¿Qjuiénes somos?


En el año 2005, mi esposa y yo nos encontrábamos trabajando en una iglesia, invitados por el pastor quien, debido a problemas de salud, solicitó nuestra ayuda en la obra. Con el tiempo, nos sentimos muy cómodos, queridos y aceptados. Sin embargo, un domingo, antes del servicio, llegamos temprano al templo, como era nuestra costumbre, para orar. Mientras hablaba con Dios, sentí que alguien me preguntaba: “¿Estás cómodo aquí?”. Respondí de inmediato que sí, me sentía muy bien y amado por la congregación. Pero entonces recibí una respuesta: “No te llamé para que estés cómodo, este no es tu lugar”. Sorprendido, al finalizar el servicio, hablé con el pastor, quien me contó que había tenido un sueño en el que me agradecía por pasar por Macedonia.

En una charla posterior con mi esposa, nos dimos cuenta de que algunos de nuestros hijos no se estaban congregando, por lo que le sugerí que nuestra primera iglesia debería ser nuestra familia y que debíamos esforzarnos por recuperarlos para el Señor. Así, hablamos con uno de nuestros hijos y le preguntamos si podíamos realizar una célula en su casa con el objetivo de reunir a nuestros hijos y sus familias para adorar a Dios. Nuestro hijo Javier nos dijo que no había inconveniente. Programamos la primera reunión para el domingo 15 de octubre de 2005, a las 16:00 horas. Cuando llegó la fecha, una camioneta de una familia amiga se estacionó frente a la casa; se habían enterado de la célula y querían asistir, ya que hacía más de dos años que no se congregaban. Así, nuestra primera reunión de célula se realizó con doce personas y fue realmente hermosa. Comenzamos a esperar con ansias el próximo domingo.

El domingo siguiente, se unieron más personas, y la tendencia continuó en las semanas posteriores. Pronto, la casa se quedó pequeña, así que nos mudamos a la casa de nuestro hijo Noemí, que era mucho más grande. Sin embargo, Dios nos sorprendió de tal manera que tuvimos que alquilar un local. Aunque el lugar era de dimensiones reducidas, para nosotros era cómodo. En el centro de San Francisco Solano había un cine que no estaba en funcionamiento.
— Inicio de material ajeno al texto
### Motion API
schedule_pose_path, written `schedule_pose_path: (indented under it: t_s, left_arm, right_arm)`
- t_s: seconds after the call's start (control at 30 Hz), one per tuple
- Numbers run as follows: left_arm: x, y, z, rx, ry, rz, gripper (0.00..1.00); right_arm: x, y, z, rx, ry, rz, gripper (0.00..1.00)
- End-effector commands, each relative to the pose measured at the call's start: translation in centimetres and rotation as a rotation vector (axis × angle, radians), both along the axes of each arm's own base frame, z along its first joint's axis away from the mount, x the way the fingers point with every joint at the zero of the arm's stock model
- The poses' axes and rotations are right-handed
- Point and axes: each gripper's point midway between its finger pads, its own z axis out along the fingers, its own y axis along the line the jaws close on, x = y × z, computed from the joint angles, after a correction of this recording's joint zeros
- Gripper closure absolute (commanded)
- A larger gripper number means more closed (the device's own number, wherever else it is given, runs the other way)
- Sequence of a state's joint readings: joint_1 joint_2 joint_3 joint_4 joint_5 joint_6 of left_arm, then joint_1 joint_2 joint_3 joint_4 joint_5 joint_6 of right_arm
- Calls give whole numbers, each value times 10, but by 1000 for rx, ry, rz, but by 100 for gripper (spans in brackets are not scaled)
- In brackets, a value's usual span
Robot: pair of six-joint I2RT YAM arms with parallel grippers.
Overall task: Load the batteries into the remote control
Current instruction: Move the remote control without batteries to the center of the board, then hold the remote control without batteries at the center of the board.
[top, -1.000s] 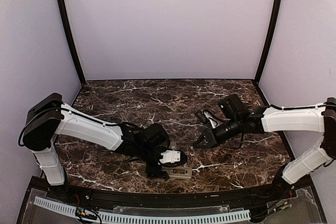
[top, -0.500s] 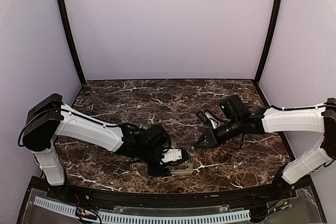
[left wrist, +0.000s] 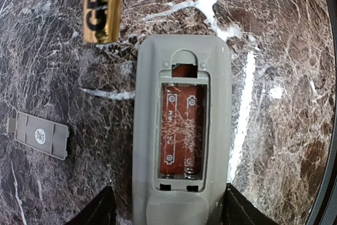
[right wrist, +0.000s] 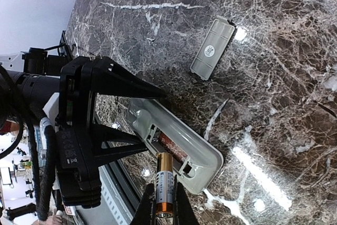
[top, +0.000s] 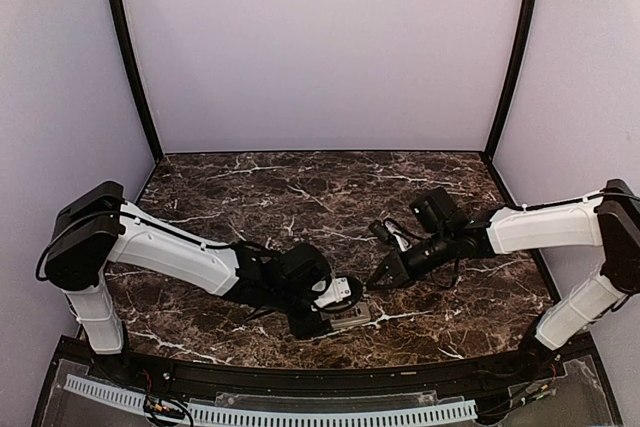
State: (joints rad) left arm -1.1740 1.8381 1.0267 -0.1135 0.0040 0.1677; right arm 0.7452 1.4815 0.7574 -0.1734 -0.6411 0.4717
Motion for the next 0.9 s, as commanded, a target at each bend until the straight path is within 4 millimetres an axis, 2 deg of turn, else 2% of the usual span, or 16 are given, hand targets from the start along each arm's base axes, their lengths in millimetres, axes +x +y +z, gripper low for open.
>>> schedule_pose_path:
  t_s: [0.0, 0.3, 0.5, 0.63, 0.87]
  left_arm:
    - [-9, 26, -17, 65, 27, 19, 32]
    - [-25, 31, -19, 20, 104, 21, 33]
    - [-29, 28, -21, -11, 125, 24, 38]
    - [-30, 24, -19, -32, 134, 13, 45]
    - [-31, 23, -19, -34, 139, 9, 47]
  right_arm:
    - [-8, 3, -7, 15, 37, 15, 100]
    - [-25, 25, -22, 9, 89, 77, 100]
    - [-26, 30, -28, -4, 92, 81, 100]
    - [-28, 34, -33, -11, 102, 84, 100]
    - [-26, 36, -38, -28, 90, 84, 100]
Un día, mientras caminaba por la avenida principal, vi a una señora vendiendo frente a la puerta del cine y le pregunté si conocía al dueño. Me indicó a un hombre que estaba conversando con ella. Inmediatamente me dirigí hacia él y le pedí que me alquilara el cine. El señor me llevó al interior del local, quedé maravillado y le pregunté cuánto cobraría de alquiler. Él respondió: “Después arreglamos”, y me ofreció el lugar cuando quisiera, dándome la llave. Era como si Dios abriera puertas por todos lados. Pasamos tres meses en el cine en pleno centro de Solano, pero al querer regresar a nuestro antiguo local, nos dimos cuenta de que ya no cabíamos, por lo que tuvimos que buscar un salón más amplio.
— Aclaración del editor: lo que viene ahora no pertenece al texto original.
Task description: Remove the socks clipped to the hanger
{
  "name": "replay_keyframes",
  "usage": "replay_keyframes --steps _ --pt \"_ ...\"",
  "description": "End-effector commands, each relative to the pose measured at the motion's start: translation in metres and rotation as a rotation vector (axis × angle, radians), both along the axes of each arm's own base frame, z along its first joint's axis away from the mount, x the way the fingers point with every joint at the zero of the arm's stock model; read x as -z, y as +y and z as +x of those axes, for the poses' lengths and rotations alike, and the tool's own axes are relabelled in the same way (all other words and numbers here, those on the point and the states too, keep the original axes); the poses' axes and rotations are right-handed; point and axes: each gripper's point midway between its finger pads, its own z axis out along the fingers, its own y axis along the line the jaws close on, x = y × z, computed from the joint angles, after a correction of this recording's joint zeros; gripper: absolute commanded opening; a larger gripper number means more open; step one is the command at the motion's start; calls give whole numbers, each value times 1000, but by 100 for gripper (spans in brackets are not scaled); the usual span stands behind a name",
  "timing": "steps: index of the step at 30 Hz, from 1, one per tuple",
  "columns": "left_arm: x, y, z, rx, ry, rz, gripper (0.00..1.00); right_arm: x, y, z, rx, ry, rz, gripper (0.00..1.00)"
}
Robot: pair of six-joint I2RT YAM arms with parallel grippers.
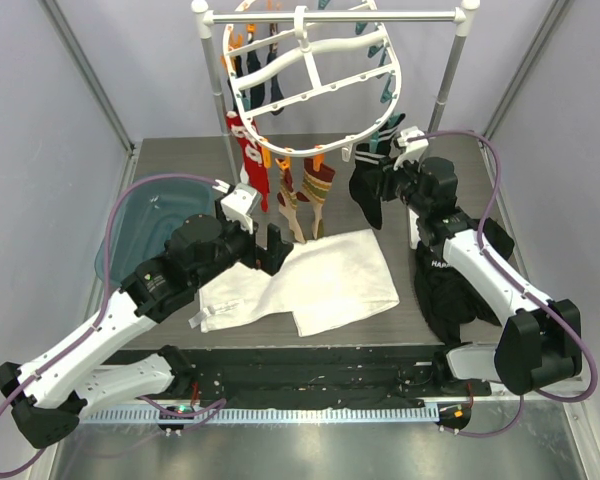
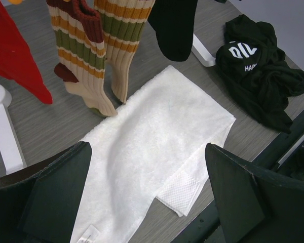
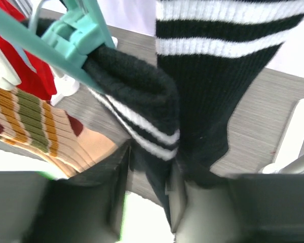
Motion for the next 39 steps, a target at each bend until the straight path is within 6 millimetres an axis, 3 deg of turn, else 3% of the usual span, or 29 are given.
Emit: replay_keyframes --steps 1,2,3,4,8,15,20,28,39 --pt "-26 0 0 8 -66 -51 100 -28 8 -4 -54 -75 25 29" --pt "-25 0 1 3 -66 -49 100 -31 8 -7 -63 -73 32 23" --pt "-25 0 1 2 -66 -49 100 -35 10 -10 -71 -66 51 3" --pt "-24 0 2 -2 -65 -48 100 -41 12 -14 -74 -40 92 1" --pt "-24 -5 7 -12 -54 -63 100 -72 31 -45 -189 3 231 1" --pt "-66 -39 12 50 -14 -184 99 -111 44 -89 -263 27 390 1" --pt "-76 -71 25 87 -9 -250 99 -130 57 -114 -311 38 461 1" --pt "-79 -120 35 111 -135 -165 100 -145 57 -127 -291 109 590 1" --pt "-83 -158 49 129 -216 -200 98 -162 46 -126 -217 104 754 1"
Fue en ese momento que me di cuenta de que la célula ya no era solo una célula, sino que, sin querer, me encontraba al frente de una iglesia. Hoy estamos más que bendecidos, con anexos en Puerto Iguazú, Misiones, y en Villa La Florida, partido de Quilmes, y actualmente trabajamos para abrir un nuevo anexo en El Dorado, Misiones. Cabe destacar que, desde el 24 de noviembre de 2019, estamos bajo la Supervisión Nacional del Dr. Nicolás Marulla, con el Supervisor Regional Marcos Franco y Ricardo Castro, Supervisor del Distrito Quilmes.